Berdasarkan ketentuan UU Nomor 7 Tahun 2017 tentang Pemilihan Umum, PTUN memeriksa dan memutus gugatan sengketa proses Pemilu paling lama 21 hari kerja sejak gugatan dinyatakan lengkap. Putusan PTUN dalam sengketa proses Pemilu bersifat final dan mengikat serta tidak dapat dilakukan upaya hukum lain, dan KPU wajib menindaklanjutinya paling lama tiga hari kerja.

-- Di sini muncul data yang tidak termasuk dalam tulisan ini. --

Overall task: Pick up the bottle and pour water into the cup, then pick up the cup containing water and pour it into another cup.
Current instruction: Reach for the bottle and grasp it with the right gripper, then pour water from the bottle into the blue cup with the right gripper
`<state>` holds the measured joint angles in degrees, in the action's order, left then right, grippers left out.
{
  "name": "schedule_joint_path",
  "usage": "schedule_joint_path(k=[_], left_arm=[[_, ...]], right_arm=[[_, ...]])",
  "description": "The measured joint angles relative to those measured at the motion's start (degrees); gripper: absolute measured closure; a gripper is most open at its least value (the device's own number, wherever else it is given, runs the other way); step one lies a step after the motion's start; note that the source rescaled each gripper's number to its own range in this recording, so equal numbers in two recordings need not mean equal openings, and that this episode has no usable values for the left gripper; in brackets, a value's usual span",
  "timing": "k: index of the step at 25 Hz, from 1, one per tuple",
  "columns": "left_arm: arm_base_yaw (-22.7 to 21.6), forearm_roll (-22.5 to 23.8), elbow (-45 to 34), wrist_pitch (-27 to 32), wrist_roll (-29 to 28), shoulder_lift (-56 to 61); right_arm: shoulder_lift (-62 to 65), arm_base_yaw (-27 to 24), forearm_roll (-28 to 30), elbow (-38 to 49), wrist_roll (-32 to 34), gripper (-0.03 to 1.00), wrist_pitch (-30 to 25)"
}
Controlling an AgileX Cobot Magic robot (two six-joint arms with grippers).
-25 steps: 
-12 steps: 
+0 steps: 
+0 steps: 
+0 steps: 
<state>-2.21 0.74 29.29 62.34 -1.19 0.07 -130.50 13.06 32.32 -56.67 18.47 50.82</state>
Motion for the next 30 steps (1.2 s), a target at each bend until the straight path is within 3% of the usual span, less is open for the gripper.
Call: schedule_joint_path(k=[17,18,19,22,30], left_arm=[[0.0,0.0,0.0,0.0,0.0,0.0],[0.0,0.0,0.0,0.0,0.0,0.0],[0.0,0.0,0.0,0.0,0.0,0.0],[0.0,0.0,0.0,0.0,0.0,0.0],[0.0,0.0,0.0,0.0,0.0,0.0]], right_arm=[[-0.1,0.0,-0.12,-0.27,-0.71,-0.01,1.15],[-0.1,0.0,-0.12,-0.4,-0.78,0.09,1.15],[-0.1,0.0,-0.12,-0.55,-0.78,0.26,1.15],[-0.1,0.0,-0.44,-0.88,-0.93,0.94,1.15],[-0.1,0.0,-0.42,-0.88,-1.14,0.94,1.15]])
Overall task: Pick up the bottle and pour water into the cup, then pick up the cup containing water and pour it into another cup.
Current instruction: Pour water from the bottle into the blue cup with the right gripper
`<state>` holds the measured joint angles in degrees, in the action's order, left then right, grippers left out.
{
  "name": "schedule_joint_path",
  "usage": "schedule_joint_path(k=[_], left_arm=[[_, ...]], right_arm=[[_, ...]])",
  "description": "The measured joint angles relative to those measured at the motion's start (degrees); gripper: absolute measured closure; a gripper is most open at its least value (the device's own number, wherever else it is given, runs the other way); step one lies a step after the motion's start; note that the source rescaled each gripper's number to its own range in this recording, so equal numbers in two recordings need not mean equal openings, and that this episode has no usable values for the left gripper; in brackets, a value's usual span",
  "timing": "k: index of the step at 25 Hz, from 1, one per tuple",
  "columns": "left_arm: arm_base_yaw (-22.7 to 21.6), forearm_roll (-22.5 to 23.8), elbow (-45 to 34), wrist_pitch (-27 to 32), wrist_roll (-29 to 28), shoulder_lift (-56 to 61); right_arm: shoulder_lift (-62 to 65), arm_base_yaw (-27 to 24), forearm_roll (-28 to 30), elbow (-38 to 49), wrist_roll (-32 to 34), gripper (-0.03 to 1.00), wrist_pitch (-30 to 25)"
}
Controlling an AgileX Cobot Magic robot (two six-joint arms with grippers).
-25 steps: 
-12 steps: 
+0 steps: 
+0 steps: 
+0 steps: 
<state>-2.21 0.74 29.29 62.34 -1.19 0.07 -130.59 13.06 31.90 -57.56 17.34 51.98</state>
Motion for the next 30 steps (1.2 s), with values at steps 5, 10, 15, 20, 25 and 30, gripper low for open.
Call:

Ketentuan tersebut menunjukkan bahwa penyelesaian sengketa proses Pemilu memiliki karakter yang cepat dan memiliki batas waktu yang ketat. Karena itu, pemahaman mengenai prosedur dan persyaratan menjadi sangat penting bagi para pihak yang berhadapan dengan sengketa proses Pemilu.
Perkuat Pemahaman Hukum Kepemiluan
Melalui materi upaya hukum ini, peserta tidak hanya mendapatkan pengetahuan mengenai bagaimana sebuah sengketa diproses, tetapi juga memahami posisi hukum para pihak ketika menghadapi putusan penyelesaian sengketa.
Bawaslu Kabupaten Batang berharap pendidikan khusus tersebut dapat memperkuat kapasitas mahasiswa, masyarakat, alumni P2P, dan Saka Adhyasta Pemilu dalam memahami hukum kepemiluan, khususnya mekanisme penyelesaian sengketa proses Pemilu.
Pemahaman tersebut menjadi bekal penting untuk membangun pengawasan partisipatif yang tidak hanya aktif dalam menemukan persoalan, tetapi juga memahami jalur hukum untuk menyelesaikan persoalan secara tepat, terukur, dan berkeadilan.
Dengan semakin luasnya pemahaman masyarakat terhadap mekanisme penyelesaian sengketa, diharapkan pengawasan partisipatif dapat berkembang menjadi kekuatan masyarakat dalam mengawal setiap tahapan Pemilu agar berlangsung secara demokratis, berintegritas, dan sesuai dengan ketentuan hukum.